For every line that contains the string "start", pull that line out of the material below.

SUPPLIED DATA: Begin

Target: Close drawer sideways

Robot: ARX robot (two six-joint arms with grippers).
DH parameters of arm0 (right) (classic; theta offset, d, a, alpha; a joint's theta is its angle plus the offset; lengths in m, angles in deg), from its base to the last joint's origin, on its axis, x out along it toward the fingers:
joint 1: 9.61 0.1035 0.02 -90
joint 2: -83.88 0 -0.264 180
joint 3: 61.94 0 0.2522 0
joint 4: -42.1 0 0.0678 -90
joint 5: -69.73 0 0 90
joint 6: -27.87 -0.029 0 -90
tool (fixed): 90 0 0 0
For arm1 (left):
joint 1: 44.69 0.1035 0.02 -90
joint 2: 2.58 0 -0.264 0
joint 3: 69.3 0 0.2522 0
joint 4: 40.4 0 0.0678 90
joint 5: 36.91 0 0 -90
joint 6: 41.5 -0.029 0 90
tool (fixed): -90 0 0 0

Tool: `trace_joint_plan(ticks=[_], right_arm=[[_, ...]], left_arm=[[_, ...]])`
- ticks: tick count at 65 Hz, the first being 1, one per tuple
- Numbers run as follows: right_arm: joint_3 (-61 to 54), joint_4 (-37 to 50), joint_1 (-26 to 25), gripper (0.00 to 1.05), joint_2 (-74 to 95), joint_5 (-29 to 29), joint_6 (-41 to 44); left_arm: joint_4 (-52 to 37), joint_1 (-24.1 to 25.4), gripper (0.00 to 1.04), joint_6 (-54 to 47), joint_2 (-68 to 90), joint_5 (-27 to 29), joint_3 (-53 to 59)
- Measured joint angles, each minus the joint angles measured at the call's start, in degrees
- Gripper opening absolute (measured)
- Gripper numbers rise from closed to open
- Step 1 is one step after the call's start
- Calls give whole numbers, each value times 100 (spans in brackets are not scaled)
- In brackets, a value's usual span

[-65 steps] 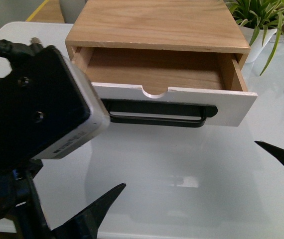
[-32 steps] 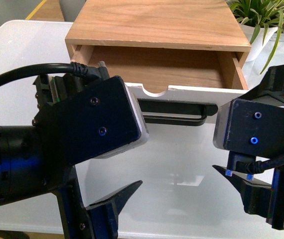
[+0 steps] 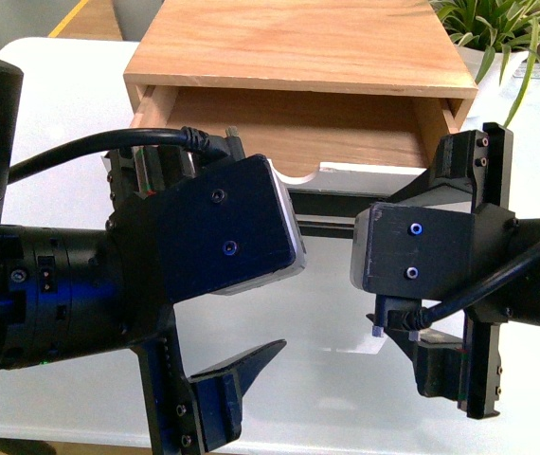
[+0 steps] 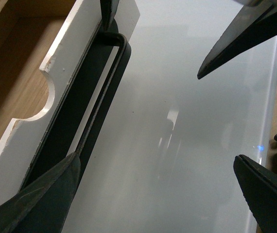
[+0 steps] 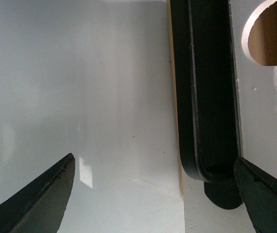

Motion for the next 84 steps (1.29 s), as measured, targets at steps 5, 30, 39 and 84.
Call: trace_joint_plan(ticks=[5, 30, 39, 84], right_arm=[[59, 20, 11, 96, 74, -20, 11], [155, 20, 61, 96, 289, -13, 13], [201, 17, 63, 96, 319, -13, 13], [341, -63, 85, 96, 564, 9, 39]], left_arm=[[4, 15, 96, -4, 61, -7, -57], [44, 26, 96, -4, 387, -83, -348], [74, 24, 96, -4, 494, -83, -463], [308, 35, 96, -24, 905, 24, -938]])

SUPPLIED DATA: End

▶ [WRITTEN ANSWER]:
- Measured joint angles, each minus the joint angles measured at the call's start, in degrees
- Step 1 is one step after the call's start

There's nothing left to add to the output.